Task requirements: When you print the material, keep every line identical to the original.

Provided material:
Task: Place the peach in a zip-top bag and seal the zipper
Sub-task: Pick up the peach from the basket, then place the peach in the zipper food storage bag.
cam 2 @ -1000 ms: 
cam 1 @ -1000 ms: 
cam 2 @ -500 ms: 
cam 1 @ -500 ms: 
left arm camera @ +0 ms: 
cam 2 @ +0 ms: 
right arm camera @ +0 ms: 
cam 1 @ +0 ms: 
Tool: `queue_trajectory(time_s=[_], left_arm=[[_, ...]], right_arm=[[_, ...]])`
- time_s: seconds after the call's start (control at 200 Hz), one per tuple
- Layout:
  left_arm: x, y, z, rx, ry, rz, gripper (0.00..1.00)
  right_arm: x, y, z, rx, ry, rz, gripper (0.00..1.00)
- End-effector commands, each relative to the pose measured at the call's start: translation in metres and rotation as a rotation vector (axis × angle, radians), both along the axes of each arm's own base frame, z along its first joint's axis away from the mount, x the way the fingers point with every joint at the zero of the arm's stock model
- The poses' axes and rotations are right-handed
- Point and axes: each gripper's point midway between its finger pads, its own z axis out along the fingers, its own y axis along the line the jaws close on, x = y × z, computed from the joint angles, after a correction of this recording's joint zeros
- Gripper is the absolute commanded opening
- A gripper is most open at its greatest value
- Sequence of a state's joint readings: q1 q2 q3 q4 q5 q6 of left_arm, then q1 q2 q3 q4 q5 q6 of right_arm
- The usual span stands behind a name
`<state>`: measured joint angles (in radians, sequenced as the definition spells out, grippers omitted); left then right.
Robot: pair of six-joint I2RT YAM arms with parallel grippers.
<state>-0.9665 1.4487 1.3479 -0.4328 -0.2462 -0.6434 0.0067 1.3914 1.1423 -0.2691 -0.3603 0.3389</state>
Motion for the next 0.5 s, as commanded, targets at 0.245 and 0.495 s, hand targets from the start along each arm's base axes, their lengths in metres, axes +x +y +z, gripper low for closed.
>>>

Expected output:
Task: Place the peach in a zip-top bag and seal the zipper
Sub-task: Pick up the peach from the basket, then place the peach in the zipper food storage bag.
cam 2 @ -1000 ms: 
cam 1 @ -1000 ms: 
cam 2 @ -500 ms: 
cam 1 @ -500 ms: 
left arm camera @ +0 ms: 
cam 2 @ +0 ms: 
right arm camera @ +0 ms: 
cam 1 @ +0 ms: 
Tool: `queue_trajectory(time_s=[_], left_arm=[[_, ...]], right_arm=[[_, ...]])`
- time_s: seconds after the call's start (control at 200 Hz), one per tuple
- Layout:
  left_arm: x, y, z, rx, ry, rz, gripper (0.00..1.00)
  right_arm: x, y, z, rx, ry, rz, gripper (0.00..1.00)
- End-effector commands, each relative to the pose measured at the call's start: translation in metres and rotation as a rotation vector (axis × angle, radians), both along the axes of each arm's own base frame, z along its first joint's axis away from the mount, x the way the fingers point with every joint at the zero of the arm's stock model
- The poses' axes and rotations are right-handed
- Point and axes: each gripper's point midway between its finger pads, its own z axis out along the fingers, its own y axis along the line the jaws close on, x = y × z, computed from the joint angles, after a correction of this recording's joint zeros
- Gripper is the absolute commanded opening
- A gripper is most open at its greatest value
- Sequence of a state's joint readings: q1 q2 q3 q4 q5 q6 of left_arm, then q1 q2 q3 q4 q5 q6 of right_arm
- The usual span stands behind a name
`<state>`: measured joint angles (in radians, sequenced as the definition spells out, grippers omitted); left then right.
Robot: pair of six-joint I2RT YAM arms with parallel grippers.
<state>-0.9665 1.4487 1.3479 -0.4328 -0.2462 -0.6434 0.0067 1.3914 1.1423 -0.2691 -0.3603 0.3389</state>
Motion for the next 0.5 s, as commanded, targets at 0.245 and 0.495 s, hand targets from the start along each arm's base axes, their lengths in metres, axes +x +y +z, gripper low for closed.
>>>

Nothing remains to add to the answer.